The Outstater: City Halls Have Fallen Down the Rabbit Hole
by Craig Ladwig
Mad Hatter: “Why is a raven like a writing-desk?”
Alice: “What’s the answer?”
Mad Hatter: “I haven’t the slightest idea.”
ONLY FOOLS AND THE CORRUPT say democracy in itself will save us. Like a bad riddle, the question of why today’s political representation, even at the most local level, is unresponsive to the average citizen bedevils the political discussion.
It is discouraging that the question has to be asked at all. It is more discouraging that it defies a convincing answer. Why else should local government exist but to respond to citizen needs?
Well, sadly, a casual reading of any Indiana council agenda will show plenty of reasons — seemingly popular ones. Indeed, typical is an indiscriminate collection of special interests, feel-good subsidies and Potemkin edifices all sprinkled with the dreamy rationales of economic development and social justice.
But every once in a while, wouldn’t chance if not logic result in a government doing nothing, removing itself from our lives, paying off some debt, eliminating an outdated department?
That never happens.
This spring, Dr. Berry Keating and Dr. Maryann O. Keating took a crack at framing the question for the Indiana Policy Review Foundation. Using a variety of measurements, they compared the sense of well-being of various Indiana cities, concluding that the cities that do best are those whose governments are focused on simply addressing the basic needs of current residents.

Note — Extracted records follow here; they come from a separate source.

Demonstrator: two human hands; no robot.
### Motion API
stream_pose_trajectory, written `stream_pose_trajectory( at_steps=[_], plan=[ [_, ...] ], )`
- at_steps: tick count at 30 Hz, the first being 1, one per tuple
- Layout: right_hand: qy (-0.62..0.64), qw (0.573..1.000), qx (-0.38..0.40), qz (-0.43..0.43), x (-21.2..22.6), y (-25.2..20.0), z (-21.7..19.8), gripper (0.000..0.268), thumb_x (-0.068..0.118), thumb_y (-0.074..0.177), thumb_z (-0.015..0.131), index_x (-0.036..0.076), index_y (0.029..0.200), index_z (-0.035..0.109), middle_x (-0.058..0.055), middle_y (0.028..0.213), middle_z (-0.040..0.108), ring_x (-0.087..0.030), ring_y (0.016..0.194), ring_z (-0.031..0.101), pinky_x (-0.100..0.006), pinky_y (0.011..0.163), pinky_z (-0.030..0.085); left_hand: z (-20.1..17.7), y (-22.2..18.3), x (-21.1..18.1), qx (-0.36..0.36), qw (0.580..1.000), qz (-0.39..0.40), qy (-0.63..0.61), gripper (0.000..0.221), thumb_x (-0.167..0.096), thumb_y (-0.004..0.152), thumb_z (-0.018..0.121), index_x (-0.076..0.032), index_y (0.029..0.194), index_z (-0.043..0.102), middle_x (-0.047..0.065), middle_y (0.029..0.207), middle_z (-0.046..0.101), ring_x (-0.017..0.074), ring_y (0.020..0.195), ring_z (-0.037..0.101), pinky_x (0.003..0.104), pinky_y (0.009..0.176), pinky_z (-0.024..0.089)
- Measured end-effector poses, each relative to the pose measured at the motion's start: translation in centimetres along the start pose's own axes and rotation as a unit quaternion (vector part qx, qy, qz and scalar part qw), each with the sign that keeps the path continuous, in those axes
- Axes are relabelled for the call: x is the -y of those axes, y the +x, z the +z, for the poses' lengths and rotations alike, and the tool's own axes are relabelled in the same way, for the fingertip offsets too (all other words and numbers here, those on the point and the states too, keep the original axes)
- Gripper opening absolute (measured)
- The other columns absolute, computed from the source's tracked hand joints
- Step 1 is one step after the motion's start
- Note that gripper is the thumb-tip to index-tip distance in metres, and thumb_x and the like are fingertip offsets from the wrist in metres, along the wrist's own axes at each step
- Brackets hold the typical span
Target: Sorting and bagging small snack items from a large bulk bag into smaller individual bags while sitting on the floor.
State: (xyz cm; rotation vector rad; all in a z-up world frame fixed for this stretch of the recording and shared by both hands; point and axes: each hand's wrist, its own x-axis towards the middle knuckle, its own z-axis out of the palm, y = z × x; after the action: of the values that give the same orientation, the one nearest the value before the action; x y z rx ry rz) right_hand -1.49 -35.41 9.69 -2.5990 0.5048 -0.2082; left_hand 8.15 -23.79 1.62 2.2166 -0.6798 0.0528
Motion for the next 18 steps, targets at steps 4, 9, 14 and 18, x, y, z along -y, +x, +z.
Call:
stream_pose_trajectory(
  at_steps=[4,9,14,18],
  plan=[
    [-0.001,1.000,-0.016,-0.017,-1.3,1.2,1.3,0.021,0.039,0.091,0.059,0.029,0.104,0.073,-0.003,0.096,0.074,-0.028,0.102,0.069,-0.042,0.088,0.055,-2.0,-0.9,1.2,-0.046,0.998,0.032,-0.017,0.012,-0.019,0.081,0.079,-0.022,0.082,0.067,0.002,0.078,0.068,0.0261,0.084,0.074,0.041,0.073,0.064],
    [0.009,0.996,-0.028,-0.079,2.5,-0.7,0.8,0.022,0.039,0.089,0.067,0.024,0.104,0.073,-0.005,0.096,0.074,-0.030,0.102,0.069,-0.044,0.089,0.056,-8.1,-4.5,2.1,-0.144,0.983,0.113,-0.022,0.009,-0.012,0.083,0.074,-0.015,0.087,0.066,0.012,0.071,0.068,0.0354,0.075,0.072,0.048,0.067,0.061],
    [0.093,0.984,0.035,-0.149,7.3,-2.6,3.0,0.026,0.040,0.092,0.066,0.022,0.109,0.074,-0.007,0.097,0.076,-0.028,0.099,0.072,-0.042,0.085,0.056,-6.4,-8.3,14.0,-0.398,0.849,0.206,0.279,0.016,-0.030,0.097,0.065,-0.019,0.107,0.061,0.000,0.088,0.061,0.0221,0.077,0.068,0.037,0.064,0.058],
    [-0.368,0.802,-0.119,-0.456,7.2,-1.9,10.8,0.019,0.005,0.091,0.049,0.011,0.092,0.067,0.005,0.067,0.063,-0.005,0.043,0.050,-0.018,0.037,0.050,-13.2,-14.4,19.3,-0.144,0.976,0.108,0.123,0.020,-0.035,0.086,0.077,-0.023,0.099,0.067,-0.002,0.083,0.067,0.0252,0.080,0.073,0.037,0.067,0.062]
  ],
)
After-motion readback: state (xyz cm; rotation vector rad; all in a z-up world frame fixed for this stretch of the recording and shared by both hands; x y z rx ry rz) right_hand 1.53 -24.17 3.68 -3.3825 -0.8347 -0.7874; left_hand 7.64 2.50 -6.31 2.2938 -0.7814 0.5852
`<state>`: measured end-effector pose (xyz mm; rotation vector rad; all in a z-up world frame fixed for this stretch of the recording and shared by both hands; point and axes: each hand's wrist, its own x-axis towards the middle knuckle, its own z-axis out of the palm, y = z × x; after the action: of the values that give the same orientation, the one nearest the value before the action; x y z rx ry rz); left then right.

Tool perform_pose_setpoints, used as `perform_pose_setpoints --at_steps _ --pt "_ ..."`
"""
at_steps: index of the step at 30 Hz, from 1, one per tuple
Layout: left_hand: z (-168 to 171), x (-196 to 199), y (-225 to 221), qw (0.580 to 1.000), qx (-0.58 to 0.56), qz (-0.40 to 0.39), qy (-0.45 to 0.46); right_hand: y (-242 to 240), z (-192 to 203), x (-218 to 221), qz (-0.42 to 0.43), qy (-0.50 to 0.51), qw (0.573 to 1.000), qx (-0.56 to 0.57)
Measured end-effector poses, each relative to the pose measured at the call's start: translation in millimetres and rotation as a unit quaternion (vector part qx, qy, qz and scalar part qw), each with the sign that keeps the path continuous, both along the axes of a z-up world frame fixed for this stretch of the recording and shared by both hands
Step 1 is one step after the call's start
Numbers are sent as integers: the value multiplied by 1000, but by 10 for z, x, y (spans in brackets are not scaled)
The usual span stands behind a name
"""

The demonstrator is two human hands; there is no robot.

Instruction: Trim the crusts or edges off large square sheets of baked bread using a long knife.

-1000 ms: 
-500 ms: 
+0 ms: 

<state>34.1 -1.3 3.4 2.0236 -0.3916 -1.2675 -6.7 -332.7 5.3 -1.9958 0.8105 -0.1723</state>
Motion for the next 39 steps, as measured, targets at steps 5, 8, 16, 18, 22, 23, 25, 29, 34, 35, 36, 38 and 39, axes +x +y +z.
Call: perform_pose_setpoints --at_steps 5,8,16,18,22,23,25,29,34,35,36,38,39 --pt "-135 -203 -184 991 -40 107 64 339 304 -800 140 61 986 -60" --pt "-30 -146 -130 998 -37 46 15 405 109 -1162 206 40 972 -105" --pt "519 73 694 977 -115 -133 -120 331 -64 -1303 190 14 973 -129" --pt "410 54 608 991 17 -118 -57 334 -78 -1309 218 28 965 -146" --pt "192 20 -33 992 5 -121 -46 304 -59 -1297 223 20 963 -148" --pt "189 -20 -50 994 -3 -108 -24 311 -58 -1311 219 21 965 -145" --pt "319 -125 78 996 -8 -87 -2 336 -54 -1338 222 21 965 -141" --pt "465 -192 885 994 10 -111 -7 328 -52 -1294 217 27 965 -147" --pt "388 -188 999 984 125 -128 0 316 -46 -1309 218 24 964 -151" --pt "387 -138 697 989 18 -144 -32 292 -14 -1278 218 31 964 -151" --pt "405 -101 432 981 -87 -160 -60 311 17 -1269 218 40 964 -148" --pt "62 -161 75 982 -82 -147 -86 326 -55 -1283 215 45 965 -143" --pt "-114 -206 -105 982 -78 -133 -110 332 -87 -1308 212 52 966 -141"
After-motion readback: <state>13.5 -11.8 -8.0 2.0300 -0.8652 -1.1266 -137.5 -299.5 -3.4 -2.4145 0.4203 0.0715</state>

“Although development is easily thwarted by bad policy, those who believe that planners and development agencies are capable of directing local economies are deceived,” they concluded.
More recently, the foundation took a close look at a typical mayor’s campaign finance filings comparing them with the city’s check register. Linear regression analysis conducted by Jason Arp, a city councilman and financial expert, yielded an r-square value (a measure of correlation) of 90 percent for attorneys and 59 percent for civil engineers.
“One can interpret that to mean there is a statistically high probability that the more a firm contributes to the campaign fund the more it can expect in city contract dollars,” he concluded, noting that no more than one-third of the mayor’s campaign chest came from average citizens.
Bingo, local governments are unresponsive to the average citizen’s needs because they have precious little to do with the average citizen — the answer to our question.
Or not. The president of the local redevelopment commission dismissed the linear regression analysis as nonsense. “Mr. Arp would have us believe that companies making campaign contributions are receiving special treatment and buying influence in the city’s bidding and contracting activities,” he said (nonsensically, to some minds).
A spokesman for the mayor’s office turned his back on the matter entirely, saying that the administration had consulted the public and found that citizens were most interested in neighborhood infrastructure improvements and investments in the parks system “not criticisms about how city contracts are awarded.”
The mayor himself paused in his daily routine to tell a camera crew that any such criticism of his administration was “inappropriate” and “unprofessional.”
And that was that — or to paraphrase the Cheshire cat, “If you don’t know where you are going, any road can take you there”
Craig Ladwig is editor of the quarterly Indiana Policy Review.